■ PROBLEM REQUIREMENTS: Write out once more the lines running from the top of the entries below to the line with "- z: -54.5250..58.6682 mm", both ends included.

■ AVAILABLE DATA:
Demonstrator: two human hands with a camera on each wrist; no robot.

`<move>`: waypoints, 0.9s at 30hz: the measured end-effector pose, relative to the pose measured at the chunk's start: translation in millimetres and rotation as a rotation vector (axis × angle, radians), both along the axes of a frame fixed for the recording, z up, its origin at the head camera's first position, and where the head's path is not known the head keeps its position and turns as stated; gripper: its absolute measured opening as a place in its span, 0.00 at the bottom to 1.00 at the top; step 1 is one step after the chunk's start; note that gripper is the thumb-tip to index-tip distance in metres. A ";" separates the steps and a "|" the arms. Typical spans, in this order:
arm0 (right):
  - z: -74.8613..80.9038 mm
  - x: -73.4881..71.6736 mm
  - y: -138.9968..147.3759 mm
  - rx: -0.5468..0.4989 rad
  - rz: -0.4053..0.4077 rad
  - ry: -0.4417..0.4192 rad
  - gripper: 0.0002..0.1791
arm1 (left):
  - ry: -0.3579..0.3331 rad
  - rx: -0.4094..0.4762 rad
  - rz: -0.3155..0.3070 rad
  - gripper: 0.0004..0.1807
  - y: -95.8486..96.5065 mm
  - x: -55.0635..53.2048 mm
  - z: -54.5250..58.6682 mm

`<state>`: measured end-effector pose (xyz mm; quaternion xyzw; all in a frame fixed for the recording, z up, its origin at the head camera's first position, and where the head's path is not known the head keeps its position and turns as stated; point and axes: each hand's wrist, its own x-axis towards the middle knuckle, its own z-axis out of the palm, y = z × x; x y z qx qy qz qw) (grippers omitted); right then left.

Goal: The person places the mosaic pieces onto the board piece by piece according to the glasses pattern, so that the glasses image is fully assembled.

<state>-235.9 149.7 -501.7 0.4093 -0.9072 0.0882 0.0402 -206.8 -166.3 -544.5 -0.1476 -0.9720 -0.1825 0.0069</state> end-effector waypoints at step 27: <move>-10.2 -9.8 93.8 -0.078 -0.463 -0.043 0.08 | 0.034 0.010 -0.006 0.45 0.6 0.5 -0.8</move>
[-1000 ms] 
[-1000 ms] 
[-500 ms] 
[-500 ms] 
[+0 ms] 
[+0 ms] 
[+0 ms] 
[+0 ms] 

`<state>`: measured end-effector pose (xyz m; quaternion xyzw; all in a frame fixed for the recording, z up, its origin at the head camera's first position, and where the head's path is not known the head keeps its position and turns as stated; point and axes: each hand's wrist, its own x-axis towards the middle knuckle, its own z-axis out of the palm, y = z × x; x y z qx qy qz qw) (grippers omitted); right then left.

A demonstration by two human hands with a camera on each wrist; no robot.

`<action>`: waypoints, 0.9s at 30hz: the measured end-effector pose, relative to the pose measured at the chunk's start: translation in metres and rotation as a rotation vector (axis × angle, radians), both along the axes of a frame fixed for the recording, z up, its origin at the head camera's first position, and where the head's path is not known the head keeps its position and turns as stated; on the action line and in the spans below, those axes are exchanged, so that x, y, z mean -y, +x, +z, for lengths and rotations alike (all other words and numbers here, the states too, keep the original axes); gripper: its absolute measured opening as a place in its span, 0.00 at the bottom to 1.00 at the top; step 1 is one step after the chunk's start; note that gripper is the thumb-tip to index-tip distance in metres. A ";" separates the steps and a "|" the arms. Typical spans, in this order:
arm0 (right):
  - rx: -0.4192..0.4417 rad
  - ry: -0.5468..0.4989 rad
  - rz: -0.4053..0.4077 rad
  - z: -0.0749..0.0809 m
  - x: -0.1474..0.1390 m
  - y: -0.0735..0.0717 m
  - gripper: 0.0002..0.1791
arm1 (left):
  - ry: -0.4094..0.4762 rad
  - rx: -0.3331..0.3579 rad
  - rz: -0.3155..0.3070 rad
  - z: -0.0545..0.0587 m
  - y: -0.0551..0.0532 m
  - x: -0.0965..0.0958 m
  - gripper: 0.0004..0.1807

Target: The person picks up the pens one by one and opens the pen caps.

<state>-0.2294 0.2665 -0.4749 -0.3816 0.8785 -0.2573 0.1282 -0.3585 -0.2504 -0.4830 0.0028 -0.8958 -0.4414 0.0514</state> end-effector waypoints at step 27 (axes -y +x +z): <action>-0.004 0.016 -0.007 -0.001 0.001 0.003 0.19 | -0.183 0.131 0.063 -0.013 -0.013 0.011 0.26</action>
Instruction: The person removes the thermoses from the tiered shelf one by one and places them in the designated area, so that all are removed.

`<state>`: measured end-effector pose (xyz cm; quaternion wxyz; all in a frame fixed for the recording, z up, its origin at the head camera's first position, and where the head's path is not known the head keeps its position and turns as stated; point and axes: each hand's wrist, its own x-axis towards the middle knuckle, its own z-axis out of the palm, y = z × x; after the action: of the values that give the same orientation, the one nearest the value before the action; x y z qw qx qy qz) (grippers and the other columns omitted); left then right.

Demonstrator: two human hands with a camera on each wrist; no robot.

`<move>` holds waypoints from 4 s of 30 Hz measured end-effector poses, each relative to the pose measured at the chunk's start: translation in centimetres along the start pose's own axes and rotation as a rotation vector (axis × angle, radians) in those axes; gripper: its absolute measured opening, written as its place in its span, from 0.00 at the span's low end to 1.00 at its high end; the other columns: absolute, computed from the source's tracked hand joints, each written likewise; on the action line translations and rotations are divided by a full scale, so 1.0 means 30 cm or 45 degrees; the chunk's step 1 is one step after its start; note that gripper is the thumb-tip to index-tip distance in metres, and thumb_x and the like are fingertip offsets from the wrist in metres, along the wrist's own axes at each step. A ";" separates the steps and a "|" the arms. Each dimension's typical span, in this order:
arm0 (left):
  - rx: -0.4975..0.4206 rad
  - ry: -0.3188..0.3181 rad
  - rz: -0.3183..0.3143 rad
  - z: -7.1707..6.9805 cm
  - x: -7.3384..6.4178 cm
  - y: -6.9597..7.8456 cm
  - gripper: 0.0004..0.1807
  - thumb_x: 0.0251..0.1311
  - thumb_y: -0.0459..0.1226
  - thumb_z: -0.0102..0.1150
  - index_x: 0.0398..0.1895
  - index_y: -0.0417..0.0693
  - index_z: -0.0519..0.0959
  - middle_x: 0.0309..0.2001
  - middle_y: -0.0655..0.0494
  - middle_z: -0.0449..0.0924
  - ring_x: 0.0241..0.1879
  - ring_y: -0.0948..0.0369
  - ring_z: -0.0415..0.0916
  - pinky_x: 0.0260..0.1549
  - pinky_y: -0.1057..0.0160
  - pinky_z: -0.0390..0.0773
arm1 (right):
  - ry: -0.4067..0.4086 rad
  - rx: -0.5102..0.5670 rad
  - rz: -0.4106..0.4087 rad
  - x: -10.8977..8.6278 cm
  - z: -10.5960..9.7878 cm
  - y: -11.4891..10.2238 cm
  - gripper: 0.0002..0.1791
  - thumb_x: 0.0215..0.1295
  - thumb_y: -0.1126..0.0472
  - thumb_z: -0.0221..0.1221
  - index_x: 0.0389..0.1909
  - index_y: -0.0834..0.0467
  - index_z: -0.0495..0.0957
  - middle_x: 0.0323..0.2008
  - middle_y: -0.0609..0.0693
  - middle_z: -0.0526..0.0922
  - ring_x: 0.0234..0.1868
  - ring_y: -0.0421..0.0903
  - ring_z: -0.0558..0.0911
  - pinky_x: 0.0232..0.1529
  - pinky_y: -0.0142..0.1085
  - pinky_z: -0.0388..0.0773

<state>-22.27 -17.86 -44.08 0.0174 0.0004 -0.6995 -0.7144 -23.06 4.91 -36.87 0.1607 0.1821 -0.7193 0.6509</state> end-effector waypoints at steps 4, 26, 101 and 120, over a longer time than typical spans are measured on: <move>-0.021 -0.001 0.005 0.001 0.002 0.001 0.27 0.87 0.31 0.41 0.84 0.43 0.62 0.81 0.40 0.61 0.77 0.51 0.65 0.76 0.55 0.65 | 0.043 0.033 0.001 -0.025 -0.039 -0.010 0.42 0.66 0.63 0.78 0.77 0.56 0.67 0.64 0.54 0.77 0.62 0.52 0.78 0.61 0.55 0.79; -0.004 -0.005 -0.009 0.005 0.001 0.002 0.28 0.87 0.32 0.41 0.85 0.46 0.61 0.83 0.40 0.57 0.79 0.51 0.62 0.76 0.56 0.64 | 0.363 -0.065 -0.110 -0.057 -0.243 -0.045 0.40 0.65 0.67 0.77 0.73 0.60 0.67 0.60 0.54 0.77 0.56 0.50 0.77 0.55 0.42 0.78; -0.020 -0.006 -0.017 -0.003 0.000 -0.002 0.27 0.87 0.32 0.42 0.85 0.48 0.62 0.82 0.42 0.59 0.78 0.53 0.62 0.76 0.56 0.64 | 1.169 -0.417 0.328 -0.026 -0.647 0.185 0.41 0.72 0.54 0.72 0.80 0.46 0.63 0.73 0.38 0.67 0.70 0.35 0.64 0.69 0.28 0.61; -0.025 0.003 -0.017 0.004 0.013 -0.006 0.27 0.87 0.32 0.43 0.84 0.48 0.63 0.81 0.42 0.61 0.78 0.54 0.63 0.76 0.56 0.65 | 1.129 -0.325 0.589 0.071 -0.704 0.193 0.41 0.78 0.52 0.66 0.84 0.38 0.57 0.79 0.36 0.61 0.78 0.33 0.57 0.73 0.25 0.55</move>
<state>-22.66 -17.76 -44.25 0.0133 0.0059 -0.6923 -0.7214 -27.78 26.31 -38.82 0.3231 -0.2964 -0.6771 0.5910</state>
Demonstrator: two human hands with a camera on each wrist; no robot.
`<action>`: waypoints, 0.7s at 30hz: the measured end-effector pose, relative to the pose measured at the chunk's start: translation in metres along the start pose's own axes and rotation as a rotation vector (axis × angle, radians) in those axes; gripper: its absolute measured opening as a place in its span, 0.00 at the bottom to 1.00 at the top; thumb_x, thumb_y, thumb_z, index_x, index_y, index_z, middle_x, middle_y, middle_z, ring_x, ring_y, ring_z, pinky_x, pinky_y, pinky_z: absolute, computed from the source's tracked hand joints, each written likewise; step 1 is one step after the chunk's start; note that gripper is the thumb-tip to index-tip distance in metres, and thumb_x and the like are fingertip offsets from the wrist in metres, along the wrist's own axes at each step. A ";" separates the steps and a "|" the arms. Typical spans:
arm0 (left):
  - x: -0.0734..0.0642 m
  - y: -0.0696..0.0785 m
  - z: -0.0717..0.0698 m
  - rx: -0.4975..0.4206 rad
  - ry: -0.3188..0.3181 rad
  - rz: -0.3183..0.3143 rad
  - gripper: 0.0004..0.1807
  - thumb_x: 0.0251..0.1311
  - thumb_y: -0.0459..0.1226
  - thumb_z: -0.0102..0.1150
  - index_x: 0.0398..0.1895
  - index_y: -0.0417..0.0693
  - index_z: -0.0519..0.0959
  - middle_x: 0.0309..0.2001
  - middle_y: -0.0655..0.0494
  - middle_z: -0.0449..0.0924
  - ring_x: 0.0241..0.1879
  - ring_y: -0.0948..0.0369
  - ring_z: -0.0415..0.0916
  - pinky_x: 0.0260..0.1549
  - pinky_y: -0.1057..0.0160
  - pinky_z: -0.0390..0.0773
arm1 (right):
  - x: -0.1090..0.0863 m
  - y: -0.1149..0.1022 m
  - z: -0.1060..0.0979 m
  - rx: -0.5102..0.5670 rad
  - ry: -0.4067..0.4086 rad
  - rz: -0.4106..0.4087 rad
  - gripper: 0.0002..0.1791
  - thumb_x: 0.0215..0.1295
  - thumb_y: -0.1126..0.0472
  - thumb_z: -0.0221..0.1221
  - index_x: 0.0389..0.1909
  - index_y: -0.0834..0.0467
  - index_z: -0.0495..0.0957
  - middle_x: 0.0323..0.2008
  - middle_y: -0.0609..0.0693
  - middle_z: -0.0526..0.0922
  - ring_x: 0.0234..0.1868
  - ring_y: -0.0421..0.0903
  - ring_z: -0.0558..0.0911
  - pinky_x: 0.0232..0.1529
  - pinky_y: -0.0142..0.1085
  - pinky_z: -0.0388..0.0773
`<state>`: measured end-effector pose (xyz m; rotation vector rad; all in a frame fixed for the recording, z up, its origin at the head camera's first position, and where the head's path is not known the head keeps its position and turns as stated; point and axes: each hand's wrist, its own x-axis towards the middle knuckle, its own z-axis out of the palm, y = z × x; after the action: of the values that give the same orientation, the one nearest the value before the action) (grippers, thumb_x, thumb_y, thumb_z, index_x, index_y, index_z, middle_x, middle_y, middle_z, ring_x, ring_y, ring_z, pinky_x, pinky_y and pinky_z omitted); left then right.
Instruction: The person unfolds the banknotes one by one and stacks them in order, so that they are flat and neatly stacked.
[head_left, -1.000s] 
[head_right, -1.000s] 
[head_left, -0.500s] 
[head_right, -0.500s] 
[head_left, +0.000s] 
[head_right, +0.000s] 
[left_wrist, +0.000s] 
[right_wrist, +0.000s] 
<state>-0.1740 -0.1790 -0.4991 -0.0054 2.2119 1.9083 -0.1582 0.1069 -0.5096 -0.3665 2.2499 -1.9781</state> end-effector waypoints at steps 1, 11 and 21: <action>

■ EXPECTED ANSWER:
Demonstrator: two human hands with a camera on each wrist; no robot.

`<move>`: waypoints, 0.9s at 30hz: the measured end-effector pose, relative to the pose measured at the chunk's start: translation in millimetres and rotation as a rotation vector (axis × angle, radians), both along the axes of a frame fixed for the recording, z up, its origin at the head camera's first position, and where the head's path is not known the head keeps its position and turns as stated; gripper: its absolute measured opening as a place in its span, 0.00 at the bottom to 1.00 at the top; step 1 is one step after the chunk's start; note that gripper is the thumb-tip to index-tip distance in metres. A ";" separates the steps and a "|" the arms. Typical spans, in this order:
arm0 (right):
  - z: -74.8613..80.9038 mm
  - x: -73.4881..71.6736 mm
  - y: -138.9968..147.3759 mm
  - rx: -0.5468..0.4989 rad
  - rz: -0.4053..0.4077 rad
  - ry: -0.4417..0.4192 rad
  - gripper: 0.0002..0.1791
arm1 (left):
  - ry: -0.3579..0.3331 rad
  - rx: -0.4094..0.4762 rad
  - rz: -0.3155..0.3070 rad
  - gripper: 0.0004..0.1807
  - y: -95.8486..96.5065 mm
  - x: -55.0635..53.2048 mm
  - z: -54.5250..58.6682 mm

With that, the exercise is complete.